WHAT THE EXERCISE ASKS = Pick each line containing the word "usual" out of the data below.

____

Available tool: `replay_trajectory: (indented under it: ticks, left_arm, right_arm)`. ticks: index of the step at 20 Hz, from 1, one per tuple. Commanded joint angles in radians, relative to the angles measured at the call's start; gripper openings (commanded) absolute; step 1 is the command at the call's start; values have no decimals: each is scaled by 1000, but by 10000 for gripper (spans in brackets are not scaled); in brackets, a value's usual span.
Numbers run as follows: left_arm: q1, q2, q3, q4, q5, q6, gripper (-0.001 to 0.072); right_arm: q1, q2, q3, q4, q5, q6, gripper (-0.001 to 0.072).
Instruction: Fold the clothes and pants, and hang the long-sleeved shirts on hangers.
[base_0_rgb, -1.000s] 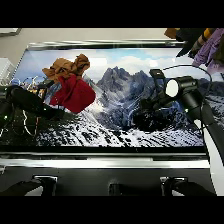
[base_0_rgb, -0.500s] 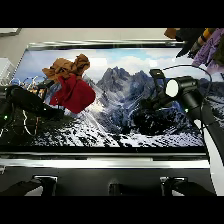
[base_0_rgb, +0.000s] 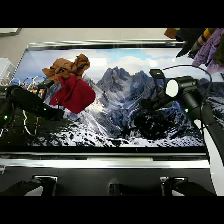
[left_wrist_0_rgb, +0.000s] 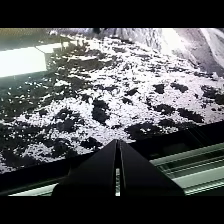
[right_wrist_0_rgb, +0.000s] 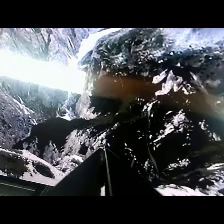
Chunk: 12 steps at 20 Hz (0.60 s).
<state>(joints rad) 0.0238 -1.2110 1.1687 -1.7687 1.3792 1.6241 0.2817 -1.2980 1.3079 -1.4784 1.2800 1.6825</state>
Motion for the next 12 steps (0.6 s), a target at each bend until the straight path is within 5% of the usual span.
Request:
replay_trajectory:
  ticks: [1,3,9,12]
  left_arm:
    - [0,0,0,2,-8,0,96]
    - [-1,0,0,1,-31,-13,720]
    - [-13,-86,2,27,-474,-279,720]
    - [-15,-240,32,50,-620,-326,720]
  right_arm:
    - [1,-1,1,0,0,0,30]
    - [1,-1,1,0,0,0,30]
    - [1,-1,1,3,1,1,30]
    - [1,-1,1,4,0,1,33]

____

ANSWER TO THE PROBLEM =
Available tool: `replay_trajectory: (indented under it: ticks, left_arm, right_arm)`. ticks: index of the step at 20 Hz, from 1, one per tuple. Commanded joint angles in radians, relative to the angles measured at the call's start; gripper openings (commanded) absolute; step 1 is the command at the call's start; values have no decimals: each is scaled by 1000, but by 10000 for gripper (spans in brackets are not scaled); in brackets, a value's usual span.
Motion for the next 12 steps (0.6 s), a target at each bend until the straight path is within 5% of the usual span.

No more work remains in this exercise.